* [The task]: Only lines that contain the word "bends" are to be returned from the data below.

(Dataset entries)
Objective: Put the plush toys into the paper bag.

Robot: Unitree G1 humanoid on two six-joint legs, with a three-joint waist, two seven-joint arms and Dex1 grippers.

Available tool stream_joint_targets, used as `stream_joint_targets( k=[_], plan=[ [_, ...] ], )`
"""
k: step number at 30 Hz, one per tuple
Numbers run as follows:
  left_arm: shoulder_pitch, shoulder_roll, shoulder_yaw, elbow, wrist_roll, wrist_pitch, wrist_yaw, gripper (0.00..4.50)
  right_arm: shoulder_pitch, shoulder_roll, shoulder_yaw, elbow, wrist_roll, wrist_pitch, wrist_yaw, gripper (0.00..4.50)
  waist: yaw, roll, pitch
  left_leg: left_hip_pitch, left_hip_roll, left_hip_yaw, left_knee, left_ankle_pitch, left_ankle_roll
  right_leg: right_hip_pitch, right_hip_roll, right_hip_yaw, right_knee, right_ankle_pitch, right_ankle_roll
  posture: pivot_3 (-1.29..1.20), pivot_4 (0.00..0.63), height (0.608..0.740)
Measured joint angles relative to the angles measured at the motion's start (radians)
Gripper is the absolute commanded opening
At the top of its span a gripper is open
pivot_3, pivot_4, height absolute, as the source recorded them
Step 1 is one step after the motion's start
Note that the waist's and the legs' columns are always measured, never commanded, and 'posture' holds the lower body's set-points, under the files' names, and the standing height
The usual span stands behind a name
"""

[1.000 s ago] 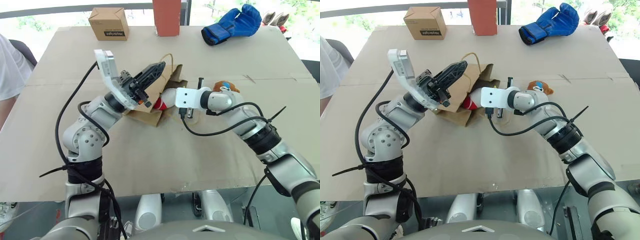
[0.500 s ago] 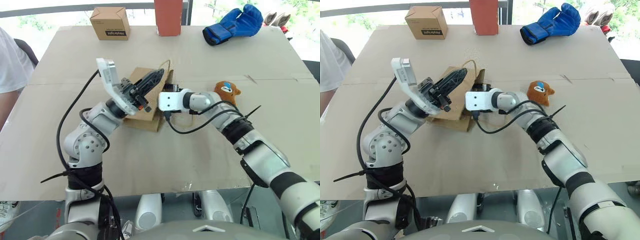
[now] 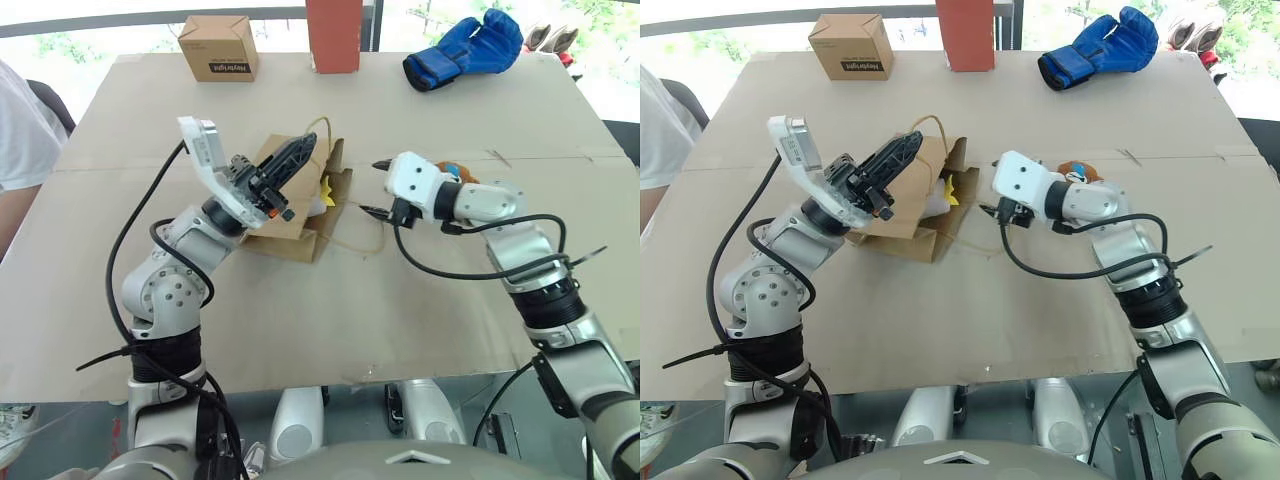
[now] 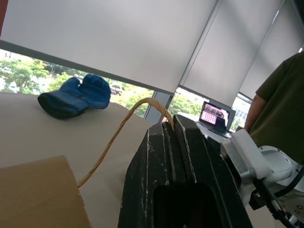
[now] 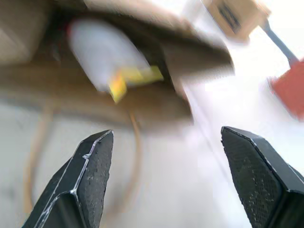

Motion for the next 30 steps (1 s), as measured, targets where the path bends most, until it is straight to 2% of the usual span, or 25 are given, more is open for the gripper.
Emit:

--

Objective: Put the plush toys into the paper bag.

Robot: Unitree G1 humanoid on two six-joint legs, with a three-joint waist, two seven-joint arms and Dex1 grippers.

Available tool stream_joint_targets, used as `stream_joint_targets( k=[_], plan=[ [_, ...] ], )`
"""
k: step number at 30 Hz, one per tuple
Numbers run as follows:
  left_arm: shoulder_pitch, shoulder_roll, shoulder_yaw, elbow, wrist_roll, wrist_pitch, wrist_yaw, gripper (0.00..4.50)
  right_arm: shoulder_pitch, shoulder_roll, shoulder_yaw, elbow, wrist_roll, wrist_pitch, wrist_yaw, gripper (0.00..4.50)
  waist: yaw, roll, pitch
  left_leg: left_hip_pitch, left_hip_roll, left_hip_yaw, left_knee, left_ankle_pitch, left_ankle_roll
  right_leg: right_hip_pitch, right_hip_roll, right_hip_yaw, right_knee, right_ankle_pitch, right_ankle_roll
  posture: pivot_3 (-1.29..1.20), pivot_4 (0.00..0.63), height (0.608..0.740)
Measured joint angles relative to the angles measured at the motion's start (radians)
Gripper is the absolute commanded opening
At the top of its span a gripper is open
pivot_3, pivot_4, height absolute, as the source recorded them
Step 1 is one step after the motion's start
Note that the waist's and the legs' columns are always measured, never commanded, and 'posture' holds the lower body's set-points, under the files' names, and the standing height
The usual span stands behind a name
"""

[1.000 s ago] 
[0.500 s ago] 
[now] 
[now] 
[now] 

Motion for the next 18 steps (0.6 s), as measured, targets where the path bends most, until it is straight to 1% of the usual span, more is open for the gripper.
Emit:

* [Answer to the exercise]:
Motion for the next 30 steps (1 s), as measured, targets where the path bends most, until it is straight to 2% of the usual span, or 25 are given, more is open for the gripper.
Motion for the next 18 steps (0.6 s), as measured, targets where the path bends most, until it is straight to 1% of the usual span, more is open for the gripper.

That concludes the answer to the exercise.